### Dataset content
※
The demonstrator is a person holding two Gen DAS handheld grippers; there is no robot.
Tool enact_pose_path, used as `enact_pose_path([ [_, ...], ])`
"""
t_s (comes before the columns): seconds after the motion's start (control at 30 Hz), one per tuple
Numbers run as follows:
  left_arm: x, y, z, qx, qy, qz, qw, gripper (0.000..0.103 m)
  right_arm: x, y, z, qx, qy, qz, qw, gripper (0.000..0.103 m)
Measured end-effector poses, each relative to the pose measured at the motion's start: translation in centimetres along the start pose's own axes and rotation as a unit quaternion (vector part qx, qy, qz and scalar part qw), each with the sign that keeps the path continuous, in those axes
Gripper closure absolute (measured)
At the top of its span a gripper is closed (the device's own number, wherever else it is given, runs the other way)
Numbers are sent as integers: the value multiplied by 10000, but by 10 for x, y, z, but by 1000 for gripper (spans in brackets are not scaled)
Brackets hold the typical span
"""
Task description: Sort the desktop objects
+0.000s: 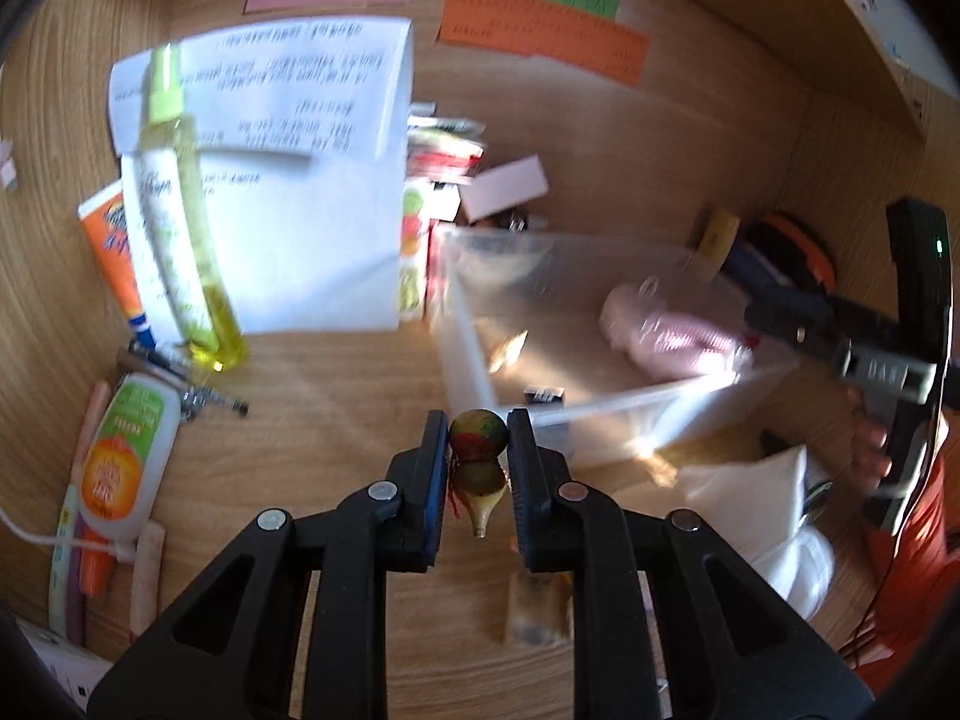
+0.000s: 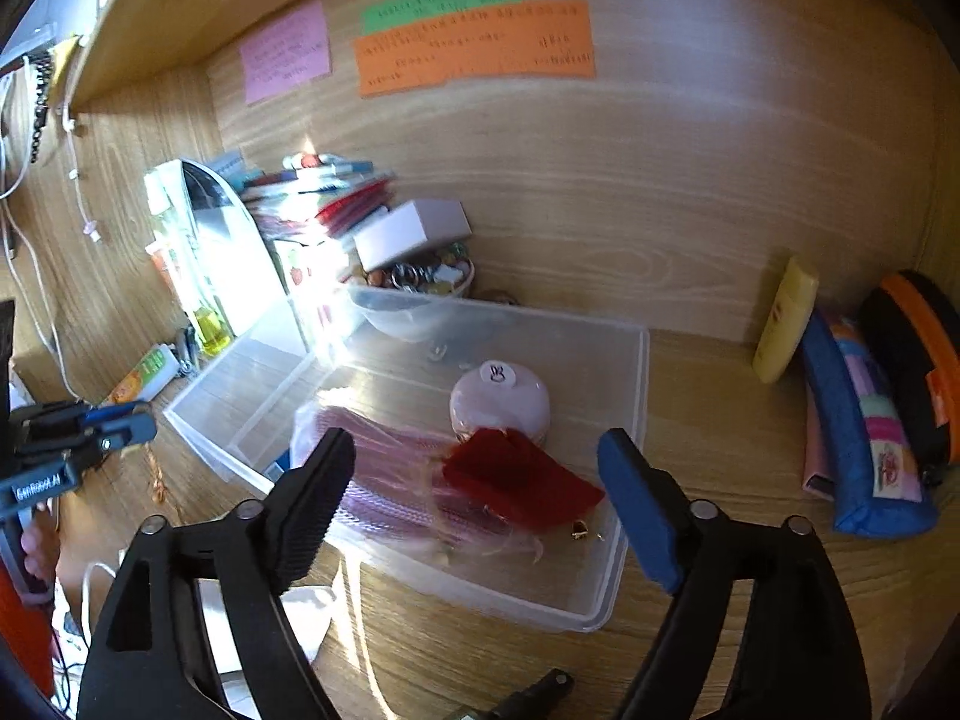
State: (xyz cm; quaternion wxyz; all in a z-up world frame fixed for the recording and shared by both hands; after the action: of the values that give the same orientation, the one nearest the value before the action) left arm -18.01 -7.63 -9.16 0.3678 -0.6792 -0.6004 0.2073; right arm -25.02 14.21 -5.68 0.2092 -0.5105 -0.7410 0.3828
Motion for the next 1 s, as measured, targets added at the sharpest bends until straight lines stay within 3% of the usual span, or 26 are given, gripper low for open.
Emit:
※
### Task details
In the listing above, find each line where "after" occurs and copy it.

### Response area
t_s (comes before the columns): seconds after the motion's start (control at 30 Hz), one per tuple
State: (xyz cm; quaternion wxyz; all in a z-up world frame fixed for the recording and shared by both hands; after the action: of the values that give the same orientation, the one nearest the value before the action) left arm -18.01 -7.63 -9.16 0.3678 -0.6792 -0.6004 0.2073; right arm -25.02 14.21 -5.68 0.2092 -0.5105 -0.7410 0.3828

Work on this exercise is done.